TASK GOAL = Looking through the data below, work out how many lines have the word "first". Reply with that number only.
>>>>>
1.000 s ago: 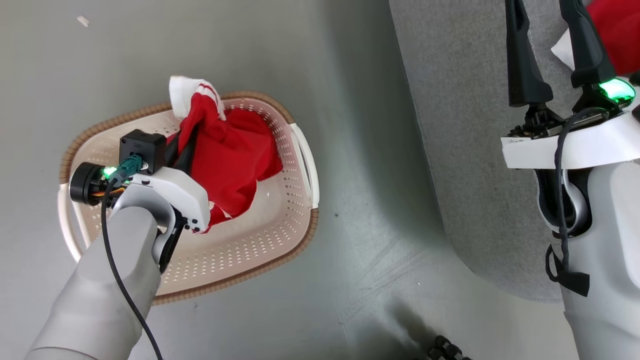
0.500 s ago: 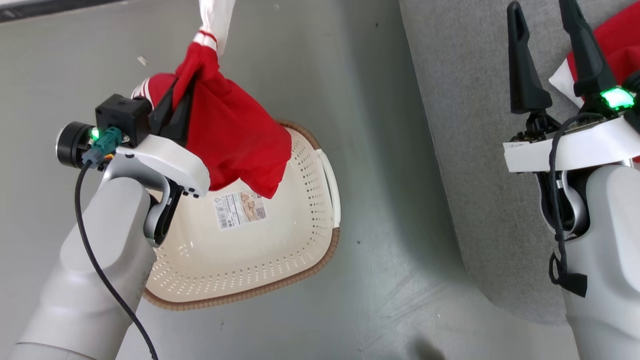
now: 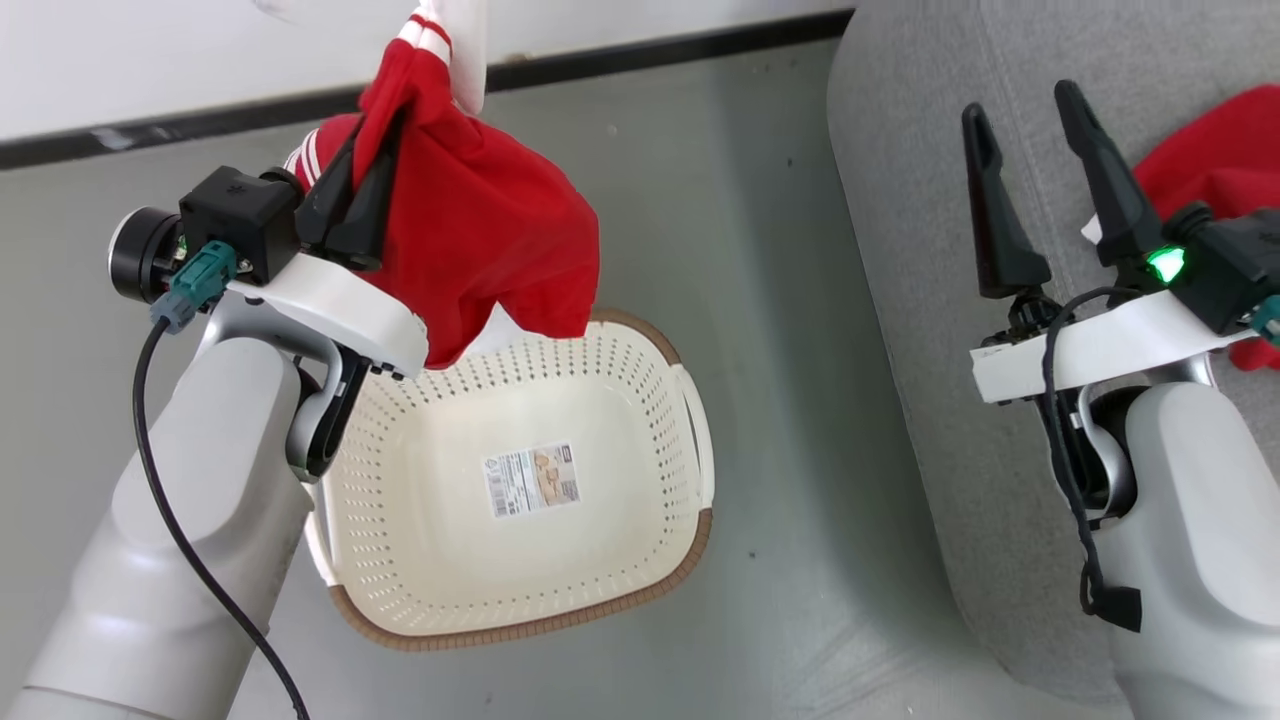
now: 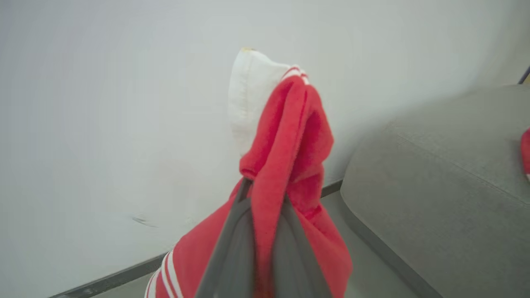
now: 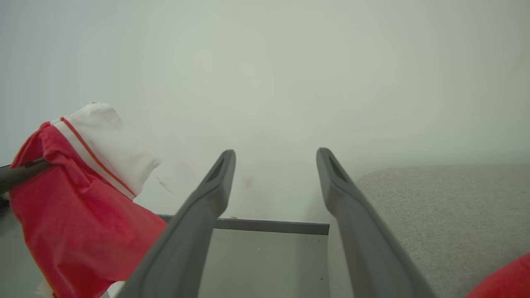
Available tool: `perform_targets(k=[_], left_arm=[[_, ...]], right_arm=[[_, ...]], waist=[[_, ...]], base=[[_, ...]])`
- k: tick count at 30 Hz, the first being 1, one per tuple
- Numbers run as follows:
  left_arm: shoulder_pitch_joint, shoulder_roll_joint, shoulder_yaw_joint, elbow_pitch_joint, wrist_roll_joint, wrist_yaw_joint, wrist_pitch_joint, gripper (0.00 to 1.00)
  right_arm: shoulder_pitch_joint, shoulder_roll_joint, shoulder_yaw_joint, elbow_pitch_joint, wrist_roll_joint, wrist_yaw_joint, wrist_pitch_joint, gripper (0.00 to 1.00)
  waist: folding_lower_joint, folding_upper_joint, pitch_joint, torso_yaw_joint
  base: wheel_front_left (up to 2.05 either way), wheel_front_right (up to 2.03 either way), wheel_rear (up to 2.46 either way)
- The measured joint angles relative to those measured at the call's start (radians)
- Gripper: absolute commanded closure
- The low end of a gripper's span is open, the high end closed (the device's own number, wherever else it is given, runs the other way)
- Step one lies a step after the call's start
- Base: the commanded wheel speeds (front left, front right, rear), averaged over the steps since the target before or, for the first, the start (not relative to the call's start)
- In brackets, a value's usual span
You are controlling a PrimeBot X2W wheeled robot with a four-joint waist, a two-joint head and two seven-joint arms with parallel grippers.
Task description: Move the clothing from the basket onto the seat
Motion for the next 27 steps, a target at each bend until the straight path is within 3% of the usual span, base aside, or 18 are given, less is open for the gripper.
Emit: perform_targets(k=[15, 27], left_arm=[[0.058, -0.007, -0.041, -0.018, -0.007, -0.028, 0.005, 1.00], [0.100, -0.060, -0.127, -0.057, -0.012, -0.052, 0.067, 1.00]], right_arm=[[0.060, -0.013, 0.084, 0.090, -0.037, 0.000, 0.000, 0.00], [0.061, -0.099, 0.277, 0.211, -0.035, 0.000, 0.000, 0.00]], waist=[[0.0000, 0.0000, -0.160, 0.047], [0.0000, 0.0000, -0.294, 0.092]], base=[[0.00, 0.00, 0.00], [0.00, 0.00, 0.00]])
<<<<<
ANSWER SECTION = 2